An executable program stored on a system’s hard disk typically contains several components, including the text (the executable code), statically defined data, a header, and other auxiliary information such as the symbol table and string table etc. When the operating system's loader (typically the exec system call in Unix/Linux systems) loads the program into memory for execution, a region of memory (logically divided into segments in architectures that support segmentation, such as x86 systems) is allocated to the program. Each of the program parts, such as the program text and static data, is loaded into separate segments of this allocated memory, called the text segment, data segment respectively.

This link provides more information about segmentation in x86 archiectures.

In addition to the data loaded from the executable file, additional segments are allocated among which the most important one is that for maintaining run time data of the stack and the heap. Unix/Linux systems use the same memory segment for both the stack and the heap, with the stack allocated in the higher memory and the heap allocated in the lower memory of the same segment.

A program loaded into memory for execution is called a “process” and the memory allocated to the process is called the “address space” of the process in OS jargon.

Process

A computer program is a set of instructions stored in the file. A process is an instance of a computer program in execution. When the program is loaded into memory and starts execution, the process become active. Each process operates in its own isolated memory space, which consists of four main memory segments:

Text Segment: Contains the executable code.
Data Segment: Stores global and static variables.
Heap: Used for dynamic memory allocation during runtime.
Stack: Stores local variables and function call information.

Among the above, Heap and Stack are allocated in the same segment with the heap growing upwards from the lower memory and the stack growing downwards from the higher memory.

(Caution: In the following figure, the lower memory starting from the smallest address within the segment is shown on bottom and the upper memory region is shown at the top)

The above image denotes the representation of a process in memory.

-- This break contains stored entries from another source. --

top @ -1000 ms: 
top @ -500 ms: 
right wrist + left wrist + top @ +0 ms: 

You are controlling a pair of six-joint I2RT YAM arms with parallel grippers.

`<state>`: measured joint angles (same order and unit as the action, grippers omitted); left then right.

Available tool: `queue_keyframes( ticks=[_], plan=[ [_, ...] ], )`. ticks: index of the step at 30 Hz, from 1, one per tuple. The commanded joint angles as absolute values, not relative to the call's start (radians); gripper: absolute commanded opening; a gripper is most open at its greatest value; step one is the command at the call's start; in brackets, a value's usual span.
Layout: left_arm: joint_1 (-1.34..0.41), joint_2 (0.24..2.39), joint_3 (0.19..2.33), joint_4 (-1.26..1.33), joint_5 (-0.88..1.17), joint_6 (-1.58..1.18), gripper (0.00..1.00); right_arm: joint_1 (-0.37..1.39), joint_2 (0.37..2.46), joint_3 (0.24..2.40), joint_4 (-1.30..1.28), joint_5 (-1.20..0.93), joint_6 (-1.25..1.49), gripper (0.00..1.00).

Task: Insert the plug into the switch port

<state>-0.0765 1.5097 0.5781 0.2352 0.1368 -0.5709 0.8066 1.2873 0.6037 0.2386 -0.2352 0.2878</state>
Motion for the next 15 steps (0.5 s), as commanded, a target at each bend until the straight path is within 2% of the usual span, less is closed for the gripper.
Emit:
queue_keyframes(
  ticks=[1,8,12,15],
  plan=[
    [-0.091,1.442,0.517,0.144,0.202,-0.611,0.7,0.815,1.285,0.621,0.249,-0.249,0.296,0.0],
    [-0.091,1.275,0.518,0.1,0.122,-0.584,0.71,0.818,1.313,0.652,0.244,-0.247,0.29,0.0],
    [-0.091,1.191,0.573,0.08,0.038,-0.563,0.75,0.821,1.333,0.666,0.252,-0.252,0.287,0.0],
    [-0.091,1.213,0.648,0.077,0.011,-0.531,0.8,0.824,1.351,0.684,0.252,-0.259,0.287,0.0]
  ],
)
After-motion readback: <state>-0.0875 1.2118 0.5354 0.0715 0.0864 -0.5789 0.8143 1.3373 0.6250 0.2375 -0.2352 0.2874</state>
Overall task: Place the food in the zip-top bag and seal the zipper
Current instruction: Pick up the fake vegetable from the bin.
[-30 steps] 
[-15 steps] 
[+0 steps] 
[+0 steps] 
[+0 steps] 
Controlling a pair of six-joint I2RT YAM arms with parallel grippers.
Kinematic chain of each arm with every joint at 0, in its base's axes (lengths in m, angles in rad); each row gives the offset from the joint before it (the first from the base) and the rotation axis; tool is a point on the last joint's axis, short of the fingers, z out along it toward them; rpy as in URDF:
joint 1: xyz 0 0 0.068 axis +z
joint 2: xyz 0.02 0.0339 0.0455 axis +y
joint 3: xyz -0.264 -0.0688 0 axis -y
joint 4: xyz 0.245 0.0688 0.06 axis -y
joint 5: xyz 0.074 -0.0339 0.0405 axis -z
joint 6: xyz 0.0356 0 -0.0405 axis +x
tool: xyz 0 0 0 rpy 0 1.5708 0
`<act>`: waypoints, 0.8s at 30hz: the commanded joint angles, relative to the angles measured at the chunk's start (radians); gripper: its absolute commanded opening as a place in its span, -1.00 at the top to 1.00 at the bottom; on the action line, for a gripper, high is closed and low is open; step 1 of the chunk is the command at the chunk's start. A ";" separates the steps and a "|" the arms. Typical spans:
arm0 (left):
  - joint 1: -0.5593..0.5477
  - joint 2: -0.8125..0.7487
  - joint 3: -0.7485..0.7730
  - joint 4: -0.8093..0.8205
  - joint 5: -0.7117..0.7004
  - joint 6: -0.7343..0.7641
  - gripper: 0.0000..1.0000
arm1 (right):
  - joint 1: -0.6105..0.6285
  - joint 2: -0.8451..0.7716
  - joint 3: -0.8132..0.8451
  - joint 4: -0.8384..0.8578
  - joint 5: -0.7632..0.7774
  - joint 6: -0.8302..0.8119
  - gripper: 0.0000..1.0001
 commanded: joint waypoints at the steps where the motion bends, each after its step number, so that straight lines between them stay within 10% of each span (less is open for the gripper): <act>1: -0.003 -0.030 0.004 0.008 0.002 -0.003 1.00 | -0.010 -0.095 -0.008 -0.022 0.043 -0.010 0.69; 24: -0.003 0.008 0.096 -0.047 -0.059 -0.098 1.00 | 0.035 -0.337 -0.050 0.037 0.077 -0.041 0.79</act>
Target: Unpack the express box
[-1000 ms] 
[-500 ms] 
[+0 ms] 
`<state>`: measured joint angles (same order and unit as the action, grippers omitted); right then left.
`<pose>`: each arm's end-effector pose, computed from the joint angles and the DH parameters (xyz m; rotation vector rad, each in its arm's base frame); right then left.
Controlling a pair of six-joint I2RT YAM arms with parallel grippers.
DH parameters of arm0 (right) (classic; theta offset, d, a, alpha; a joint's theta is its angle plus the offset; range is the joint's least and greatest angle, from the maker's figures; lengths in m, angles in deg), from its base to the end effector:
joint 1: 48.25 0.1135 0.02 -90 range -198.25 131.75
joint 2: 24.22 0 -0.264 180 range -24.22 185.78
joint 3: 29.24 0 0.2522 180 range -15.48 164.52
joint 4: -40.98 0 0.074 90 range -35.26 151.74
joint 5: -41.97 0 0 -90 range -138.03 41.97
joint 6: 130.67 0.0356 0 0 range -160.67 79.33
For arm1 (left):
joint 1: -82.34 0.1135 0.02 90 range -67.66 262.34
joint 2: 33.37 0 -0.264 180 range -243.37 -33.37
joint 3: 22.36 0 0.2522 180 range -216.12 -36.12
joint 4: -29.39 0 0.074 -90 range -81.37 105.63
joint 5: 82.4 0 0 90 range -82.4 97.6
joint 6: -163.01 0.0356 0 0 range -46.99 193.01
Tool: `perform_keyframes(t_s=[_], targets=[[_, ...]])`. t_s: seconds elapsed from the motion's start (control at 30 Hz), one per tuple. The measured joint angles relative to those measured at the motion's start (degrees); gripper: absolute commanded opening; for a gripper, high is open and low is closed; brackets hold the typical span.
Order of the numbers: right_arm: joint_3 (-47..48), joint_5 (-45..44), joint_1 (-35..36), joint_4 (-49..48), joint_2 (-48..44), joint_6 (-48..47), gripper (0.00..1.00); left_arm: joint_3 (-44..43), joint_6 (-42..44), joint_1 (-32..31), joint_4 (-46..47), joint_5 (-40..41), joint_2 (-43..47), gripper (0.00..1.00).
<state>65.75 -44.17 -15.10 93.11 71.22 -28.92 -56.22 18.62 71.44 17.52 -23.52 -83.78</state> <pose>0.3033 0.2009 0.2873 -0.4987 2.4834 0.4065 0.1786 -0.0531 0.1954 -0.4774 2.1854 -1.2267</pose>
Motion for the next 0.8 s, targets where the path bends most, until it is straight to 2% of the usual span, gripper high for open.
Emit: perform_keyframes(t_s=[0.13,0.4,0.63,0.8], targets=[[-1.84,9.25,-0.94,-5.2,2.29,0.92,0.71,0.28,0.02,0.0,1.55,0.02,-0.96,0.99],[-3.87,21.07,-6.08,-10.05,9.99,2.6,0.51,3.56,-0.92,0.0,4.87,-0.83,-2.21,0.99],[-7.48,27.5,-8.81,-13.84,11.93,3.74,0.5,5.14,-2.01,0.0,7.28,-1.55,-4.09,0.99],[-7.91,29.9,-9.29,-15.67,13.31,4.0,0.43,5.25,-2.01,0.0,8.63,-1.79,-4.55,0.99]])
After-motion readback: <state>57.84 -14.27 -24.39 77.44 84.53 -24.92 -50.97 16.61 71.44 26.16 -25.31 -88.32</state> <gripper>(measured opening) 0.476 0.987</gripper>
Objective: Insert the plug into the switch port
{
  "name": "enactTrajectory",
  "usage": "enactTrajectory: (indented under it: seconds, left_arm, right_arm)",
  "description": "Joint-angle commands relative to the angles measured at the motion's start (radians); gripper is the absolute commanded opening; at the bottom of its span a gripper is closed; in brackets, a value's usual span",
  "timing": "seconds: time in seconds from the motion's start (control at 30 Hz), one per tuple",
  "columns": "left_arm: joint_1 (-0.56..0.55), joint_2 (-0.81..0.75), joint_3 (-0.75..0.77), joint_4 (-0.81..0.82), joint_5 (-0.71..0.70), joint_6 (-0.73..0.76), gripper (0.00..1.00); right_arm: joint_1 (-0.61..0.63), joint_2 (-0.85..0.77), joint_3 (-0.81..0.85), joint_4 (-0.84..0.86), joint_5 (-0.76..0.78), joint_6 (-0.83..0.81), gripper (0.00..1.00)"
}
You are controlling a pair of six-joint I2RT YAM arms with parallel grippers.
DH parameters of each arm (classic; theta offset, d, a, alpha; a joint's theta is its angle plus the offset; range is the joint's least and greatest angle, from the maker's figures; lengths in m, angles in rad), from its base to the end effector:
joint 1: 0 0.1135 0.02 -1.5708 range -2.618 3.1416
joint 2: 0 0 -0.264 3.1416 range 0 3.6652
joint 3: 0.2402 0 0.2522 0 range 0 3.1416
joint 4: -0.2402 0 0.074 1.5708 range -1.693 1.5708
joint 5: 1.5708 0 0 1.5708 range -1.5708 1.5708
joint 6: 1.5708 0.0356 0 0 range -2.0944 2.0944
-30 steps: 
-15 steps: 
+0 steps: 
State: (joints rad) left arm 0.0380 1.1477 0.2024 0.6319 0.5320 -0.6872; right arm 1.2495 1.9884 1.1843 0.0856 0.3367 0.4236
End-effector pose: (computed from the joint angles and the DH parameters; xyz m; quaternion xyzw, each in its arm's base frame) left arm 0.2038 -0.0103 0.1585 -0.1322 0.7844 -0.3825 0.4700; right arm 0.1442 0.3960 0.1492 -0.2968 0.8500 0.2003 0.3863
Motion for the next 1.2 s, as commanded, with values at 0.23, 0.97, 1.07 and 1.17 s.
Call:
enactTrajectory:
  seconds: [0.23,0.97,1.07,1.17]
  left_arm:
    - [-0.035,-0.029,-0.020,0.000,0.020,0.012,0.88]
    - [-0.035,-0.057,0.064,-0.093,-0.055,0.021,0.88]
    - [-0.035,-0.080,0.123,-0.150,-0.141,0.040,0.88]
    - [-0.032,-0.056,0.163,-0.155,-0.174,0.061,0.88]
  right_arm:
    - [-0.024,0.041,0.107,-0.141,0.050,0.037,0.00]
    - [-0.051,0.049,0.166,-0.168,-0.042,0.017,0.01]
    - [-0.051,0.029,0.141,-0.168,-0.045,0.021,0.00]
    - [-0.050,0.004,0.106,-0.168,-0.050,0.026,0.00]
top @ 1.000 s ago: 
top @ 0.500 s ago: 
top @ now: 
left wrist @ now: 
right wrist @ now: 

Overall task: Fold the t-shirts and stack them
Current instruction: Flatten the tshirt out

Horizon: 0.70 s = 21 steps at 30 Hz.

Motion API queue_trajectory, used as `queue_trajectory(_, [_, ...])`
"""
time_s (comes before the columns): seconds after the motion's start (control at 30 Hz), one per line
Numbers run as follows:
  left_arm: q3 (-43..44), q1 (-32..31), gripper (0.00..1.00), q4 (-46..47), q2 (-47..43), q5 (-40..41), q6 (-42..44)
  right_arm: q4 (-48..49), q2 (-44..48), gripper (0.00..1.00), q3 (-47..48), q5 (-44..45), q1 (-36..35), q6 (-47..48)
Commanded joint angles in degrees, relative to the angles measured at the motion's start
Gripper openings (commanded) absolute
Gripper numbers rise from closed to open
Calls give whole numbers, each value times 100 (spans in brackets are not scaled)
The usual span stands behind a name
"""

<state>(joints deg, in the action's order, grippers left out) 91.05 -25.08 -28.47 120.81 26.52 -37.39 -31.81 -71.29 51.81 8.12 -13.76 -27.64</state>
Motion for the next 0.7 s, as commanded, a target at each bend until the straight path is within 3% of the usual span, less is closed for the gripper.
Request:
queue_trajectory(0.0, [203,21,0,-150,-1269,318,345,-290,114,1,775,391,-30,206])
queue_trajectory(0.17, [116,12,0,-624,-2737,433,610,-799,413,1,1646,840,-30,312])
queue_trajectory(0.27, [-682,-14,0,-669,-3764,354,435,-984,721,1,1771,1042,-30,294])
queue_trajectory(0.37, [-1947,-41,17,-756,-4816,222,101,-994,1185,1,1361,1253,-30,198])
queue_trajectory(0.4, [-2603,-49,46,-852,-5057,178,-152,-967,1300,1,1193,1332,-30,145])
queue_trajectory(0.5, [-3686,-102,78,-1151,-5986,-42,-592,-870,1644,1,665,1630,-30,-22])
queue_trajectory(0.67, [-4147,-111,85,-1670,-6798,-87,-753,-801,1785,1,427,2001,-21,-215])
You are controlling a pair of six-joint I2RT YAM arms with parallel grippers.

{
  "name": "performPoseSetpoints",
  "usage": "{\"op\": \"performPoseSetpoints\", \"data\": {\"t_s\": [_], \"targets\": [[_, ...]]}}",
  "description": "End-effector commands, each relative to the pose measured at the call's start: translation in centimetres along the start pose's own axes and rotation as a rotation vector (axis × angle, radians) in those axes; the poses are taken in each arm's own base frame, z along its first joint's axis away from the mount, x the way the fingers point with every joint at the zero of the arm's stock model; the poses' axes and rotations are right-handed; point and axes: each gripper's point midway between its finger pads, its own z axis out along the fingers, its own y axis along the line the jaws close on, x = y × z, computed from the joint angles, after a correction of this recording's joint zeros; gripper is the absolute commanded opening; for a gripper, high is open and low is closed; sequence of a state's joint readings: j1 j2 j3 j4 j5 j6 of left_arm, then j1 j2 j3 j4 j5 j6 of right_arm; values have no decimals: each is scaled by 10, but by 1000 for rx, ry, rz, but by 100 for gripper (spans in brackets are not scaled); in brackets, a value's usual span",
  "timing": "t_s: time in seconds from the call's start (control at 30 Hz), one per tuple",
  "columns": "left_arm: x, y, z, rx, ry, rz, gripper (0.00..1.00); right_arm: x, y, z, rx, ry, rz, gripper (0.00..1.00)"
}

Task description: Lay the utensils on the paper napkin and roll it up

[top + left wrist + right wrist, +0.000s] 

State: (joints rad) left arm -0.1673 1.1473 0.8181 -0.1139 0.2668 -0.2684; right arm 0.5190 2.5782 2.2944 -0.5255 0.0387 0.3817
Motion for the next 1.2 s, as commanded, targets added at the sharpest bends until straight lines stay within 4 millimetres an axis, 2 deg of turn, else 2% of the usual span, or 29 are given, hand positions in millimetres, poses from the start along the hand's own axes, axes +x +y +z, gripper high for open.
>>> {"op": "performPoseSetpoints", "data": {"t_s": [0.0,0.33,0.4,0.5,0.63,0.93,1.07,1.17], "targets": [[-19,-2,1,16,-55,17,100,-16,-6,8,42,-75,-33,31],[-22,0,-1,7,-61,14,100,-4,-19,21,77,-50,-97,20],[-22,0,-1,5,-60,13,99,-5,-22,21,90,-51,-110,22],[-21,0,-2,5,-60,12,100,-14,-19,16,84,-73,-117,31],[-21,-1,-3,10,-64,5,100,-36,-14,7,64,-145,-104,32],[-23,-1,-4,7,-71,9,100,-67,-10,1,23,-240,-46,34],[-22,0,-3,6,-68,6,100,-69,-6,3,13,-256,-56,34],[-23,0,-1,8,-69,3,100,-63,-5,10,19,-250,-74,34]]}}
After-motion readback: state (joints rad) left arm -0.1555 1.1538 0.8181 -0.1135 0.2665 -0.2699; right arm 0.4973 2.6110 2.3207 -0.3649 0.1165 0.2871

Here, the arrows represent that both the Heap and the Stack can grow during execution of the process. Heap memory expands during dynamic memory allocation (using the malloc() function) and stack grows due to space allocation for automatic variables and allocation of space for run time activation records during function calls.

Each process is identified by a unique process id (PID). The OS maintains an internal data structure called the process control block to maintain meta-data pertaining to various processes in execution. Each process has an entry in the PCB. The PID of each process is stored in the PCB entry of the process. The PCB also contains a lot of meta data associated with the process. Let’s look into the structure of PCB in detail.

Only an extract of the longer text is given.